> [How to complete this task]: Please filter the data below down to the lines holding the string "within".

+--

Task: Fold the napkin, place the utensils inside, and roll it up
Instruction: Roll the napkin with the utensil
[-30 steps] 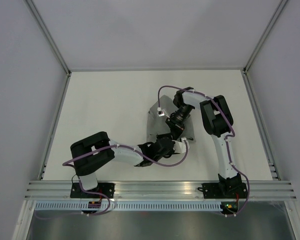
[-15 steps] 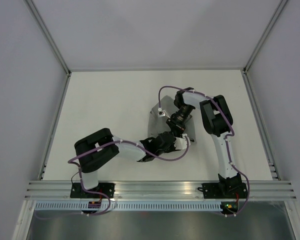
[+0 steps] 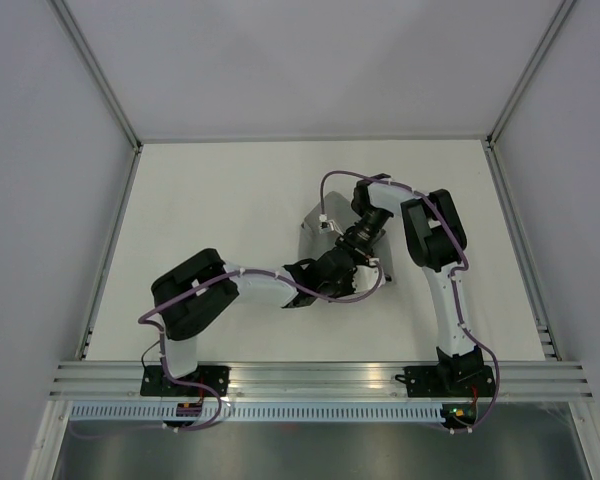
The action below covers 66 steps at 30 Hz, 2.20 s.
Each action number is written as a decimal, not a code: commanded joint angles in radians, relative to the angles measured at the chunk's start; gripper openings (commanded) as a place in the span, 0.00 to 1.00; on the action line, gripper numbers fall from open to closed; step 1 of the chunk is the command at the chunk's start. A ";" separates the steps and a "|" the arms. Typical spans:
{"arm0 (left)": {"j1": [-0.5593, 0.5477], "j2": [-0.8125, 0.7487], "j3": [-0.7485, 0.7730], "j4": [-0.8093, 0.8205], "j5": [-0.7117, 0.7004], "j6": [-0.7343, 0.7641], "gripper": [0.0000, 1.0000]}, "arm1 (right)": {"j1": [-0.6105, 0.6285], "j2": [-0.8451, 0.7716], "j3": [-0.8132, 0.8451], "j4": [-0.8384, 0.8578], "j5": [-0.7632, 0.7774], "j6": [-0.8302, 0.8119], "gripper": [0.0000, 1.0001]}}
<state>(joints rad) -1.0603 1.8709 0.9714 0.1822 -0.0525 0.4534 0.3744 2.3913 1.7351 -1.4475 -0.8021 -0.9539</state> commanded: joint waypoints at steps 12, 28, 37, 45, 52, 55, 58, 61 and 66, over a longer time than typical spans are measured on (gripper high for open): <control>0.079 0.097 0.067 -0.268 0.295 -0.127 0.02 | -0.078 -0.017 0.018 0.196 0.068 0.023 0.47; 0.243 0.207 0.225 -0.470 0.640 -0.180 0.02 | -0.301 -0.288 -0.135 0.373 -0.160 0.033 0.57; 0.339 0.375 0.386 -0.657 0.885 -0.180 0.02 | -0.362 -0.631 -0.539 0.784 -0.068 0.038 0.58; 0.373 0.482 0.527 -0.859 0.976 -0.139 0.02 | -0.151 -0.968 -0.947 1.145 0.167 0.000 0.61; 0.382 0.519 0.587 -0.918 1.003 -0.131 0.02 | 0.060 -1.021 -1.088 1.302 0.340 0.001 0.63; 0.384 0.530 0.602 -0.935 1.002 -0.128 0.02 | 0.116 -0.998 -1.100 1.326 0.388 0.001 0.62; 0.384 0.533 0.607 -0.941 0.999 -0.125 0.02 | 0.150 -0.975 -1.099 1.322 0.397 0.007 0.59; 0.384 0.533 0.607 -0.941 0.994 -0.122 0.02 | 0.179 -0.963 -1.102 1.320 0.408 0.014 0.56; 0.385 0.528 0.606 -0.941 0.985 -0.119 0.02 | 0.221 -0.928 -1.096 1.297 0.414 0.007 0.50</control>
<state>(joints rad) -0.6689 2.3314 1.5993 -0.7120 1.1007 0.2714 0.5747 1.4380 0.6357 -0.1864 -0.4011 -0.9352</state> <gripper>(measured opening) 0.241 0.517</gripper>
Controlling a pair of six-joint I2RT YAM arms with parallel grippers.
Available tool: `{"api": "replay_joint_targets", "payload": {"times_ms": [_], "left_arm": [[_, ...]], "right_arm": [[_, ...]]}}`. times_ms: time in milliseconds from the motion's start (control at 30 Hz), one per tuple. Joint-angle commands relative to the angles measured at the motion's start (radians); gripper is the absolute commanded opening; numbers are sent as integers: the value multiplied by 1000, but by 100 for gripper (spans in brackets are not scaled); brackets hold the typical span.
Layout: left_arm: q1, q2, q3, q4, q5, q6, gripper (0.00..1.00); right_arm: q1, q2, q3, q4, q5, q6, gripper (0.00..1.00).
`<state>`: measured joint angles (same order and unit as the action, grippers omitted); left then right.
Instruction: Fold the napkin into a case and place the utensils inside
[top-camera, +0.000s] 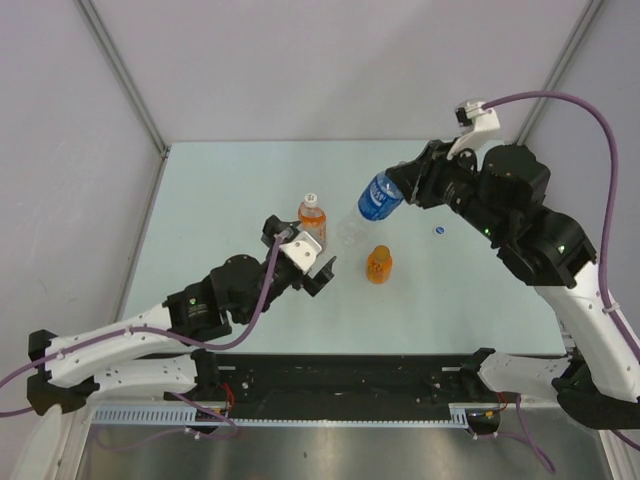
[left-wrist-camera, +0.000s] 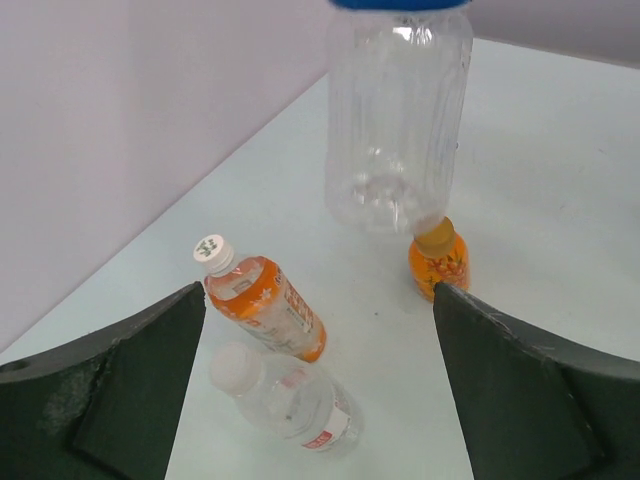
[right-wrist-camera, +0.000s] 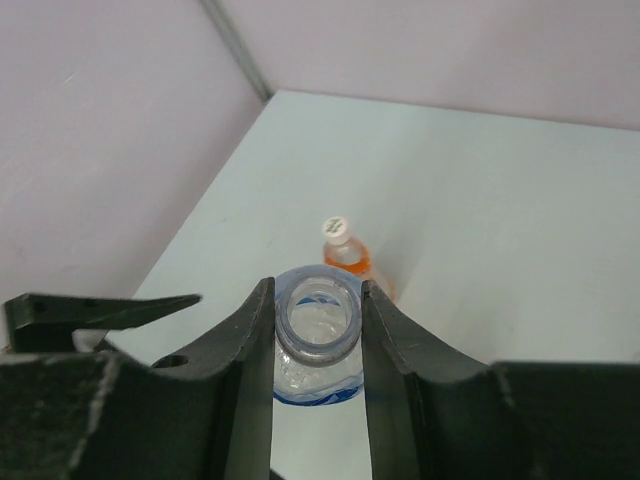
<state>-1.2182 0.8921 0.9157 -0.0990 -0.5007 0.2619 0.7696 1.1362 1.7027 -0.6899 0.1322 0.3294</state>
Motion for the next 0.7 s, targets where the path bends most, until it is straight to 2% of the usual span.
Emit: {"api": "replay_joint_targets", "payload": {"times_ms": [0,33,133,167,267,400,667], "left_arm": [[-1,-70,93,-97,-55,-12,100],[-3,-82,101,-117,-59,-16,100],[-3,-129,121,-182,-102,-47,100],[-1,-142,123,-195,-110,-58,100],[-1,-188,107,-188,-121,-99,100],[-1,-235,60,-165,-102,-142,100],[-1,-297,-1,-169,-50,-225,100]], "right_arm": [[-107,-16,75,-28,104,-53,0],[-134,-15,74,-30,110,-64,0],[-173,-13,34,-1,262,-131,0],[-174,-26,3,28,385,-153,0],[-240,-55,-191,288,519,-226,0],[-415,-9,-310,386,511,-147,0],[-624,143,-432,538,465,-52,0]]}}
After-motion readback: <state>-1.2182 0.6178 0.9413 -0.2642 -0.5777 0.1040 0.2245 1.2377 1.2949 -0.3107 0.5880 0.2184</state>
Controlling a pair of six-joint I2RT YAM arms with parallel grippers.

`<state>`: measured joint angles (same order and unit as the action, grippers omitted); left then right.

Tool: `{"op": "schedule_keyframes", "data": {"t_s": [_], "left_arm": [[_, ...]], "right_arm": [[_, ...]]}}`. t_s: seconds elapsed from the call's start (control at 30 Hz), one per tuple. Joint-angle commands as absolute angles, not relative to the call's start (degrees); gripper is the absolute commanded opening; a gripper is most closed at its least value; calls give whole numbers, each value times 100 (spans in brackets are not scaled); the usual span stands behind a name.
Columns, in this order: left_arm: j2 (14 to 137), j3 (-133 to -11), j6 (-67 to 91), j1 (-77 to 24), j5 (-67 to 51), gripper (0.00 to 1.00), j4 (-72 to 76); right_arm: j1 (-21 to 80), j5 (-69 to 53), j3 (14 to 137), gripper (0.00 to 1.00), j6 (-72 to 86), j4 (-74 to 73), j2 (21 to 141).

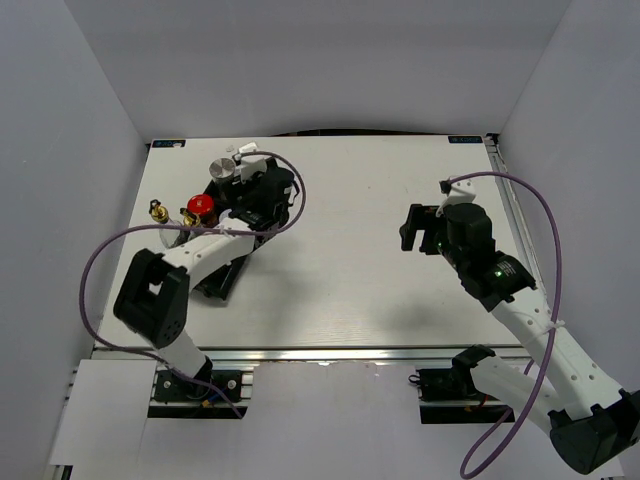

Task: Organize the condiment bottles

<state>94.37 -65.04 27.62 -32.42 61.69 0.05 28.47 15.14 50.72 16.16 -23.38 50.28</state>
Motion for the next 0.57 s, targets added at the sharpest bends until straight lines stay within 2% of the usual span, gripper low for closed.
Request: {"op": "schedule_keyframes", "data": {"t_s": [0.0,0.03,0.07,0.2,0.27,0.53], "left_arm": [[8457,-6531,1574,-3489,3643,98,19],[8290,-6452,1573,-3498,3169,98,-191],[8097,-6347,1573,-3498,2146,98,-237],[6877,-5293,1846,-3533,310,98,463],[6576,-4898,1889,-3559,27,98,501],[5986,-4553,2013,-3604,9,98,184]], "right_arm": [[2813,1714,4940,90,1749,-2066,5018],[2821,1783,4896,89,1862,-2022,5036],[2821,1906,4800,89,1915,-1978,5045],[2813,1881,4614,89,1969,-1802,5150],[2813,1855,4623,89,1960,-1837,5194],[2821,1644,4316,89,1793,-1486,4878]]}}
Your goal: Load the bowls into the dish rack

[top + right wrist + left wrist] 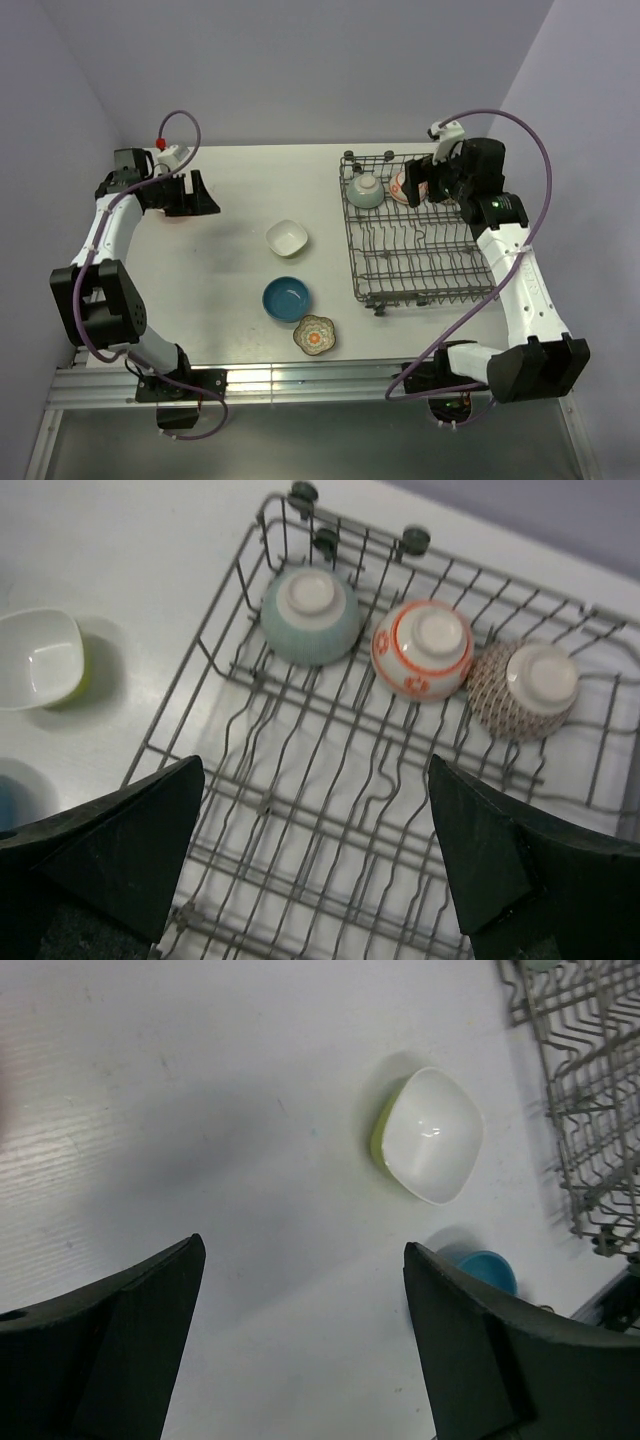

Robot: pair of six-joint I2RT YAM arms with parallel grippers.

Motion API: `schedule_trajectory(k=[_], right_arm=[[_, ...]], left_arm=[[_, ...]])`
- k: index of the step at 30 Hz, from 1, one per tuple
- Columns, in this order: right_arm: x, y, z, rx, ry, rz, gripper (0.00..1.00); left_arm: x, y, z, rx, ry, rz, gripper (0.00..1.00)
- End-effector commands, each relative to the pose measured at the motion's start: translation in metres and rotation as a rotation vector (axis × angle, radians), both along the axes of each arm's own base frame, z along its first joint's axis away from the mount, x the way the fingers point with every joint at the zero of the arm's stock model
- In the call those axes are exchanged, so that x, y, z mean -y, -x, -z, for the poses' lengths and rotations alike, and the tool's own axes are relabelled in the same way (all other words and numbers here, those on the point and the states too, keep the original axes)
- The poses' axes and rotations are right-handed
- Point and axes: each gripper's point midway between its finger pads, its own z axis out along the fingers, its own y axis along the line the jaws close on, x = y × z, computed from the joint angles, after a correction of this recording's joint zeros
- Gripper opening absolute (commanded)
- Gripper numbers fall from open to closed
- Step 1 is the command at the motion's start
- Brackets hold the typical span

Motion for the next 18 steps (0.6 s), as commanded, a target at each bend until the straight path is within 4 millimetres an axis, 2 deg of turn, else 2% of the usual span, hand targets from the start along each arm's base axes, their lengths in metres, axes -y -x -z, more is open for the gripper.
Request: schedule_trajectory(k=[1, 2, 3, 8, 11, 12, 14, 15, 17, 18], right_arm=[[0.006, 0.013, 0.020, -0.086, -0.101, 0.034, 1.00], [0.007, 0.016, 0.024, -0.103, -0.108, 0.038, 1.00], [0.018, 0.017, 0.023, -0.106, -0.121, 0.076, 1.00], [0.023, 0.022, 0.022, -0.089, -0.143, 0.097, 1.00], [0.015, 0.024, 0.028, -0.141, -0.204, 0.090, 1.00], [0.014, 0.024, 0.027, -0.149, -0.221, 0.099, 1.00], [0.016, 0.023, 0.027, -0.155, -0.229, 0.115, 1.00], [0.016, 0.023, 0.026, -0.151, -0.231, 0.119, 1.00], [0.017, 0.023, 0.023, -0.144, -0.232, 0.127, 1.00], [0.016, 0.023, 0.020, -0.140, -0.240, 0.129, 1.00]], left_arm=[[-0.026, -0.025, -0.014, 0.087, -0.113, -0.090, 0.85], [-0.032, -0.032, -0.019, 0.102, -0.131, -0.108, 0.85], [-0.038, -0.038, -0.013, 0.087, -0.144, -0.128, 0.84], [-0.079, -0.073, -0.010, 0.091, -0.225, -0.245, 0.83], [-0.116, -0.085, 0.002, 0.068, -0.264, -0.340, 0.83], [-0.125, -0.087, 0.016, 0.029, -0.267, -0.354, 0.83], [-0.151, -0.090, 0.019, 0.004, -0.256, -0.415, 0.80], [-0.166, -0.089, 0.031, -0.028, -0.242, -0.440, 0.80], [-0.179, -0.093, 0.035, -0.038, -0.251, -0.456, 0.77], [-0.187, -0.095, 0.048, -0.063, -0.260, -0.464, 0.76]])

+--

> [Answer to the exercise]:
Motion for the next 0.57 s, targets added at the sharpest bends until straight lines stay within 2% of the usual span, gripper low for closed.
Motion for the next 18 steps (0.6 s), as commanded, a target at each bend until the straight path is within 4 millimetres an axis, 2 deg of turn, else 2% of the usual span, hand targets from the start along each arm's base axes, their lengths in metres, axes -y -x -z, more is open for the gripper.

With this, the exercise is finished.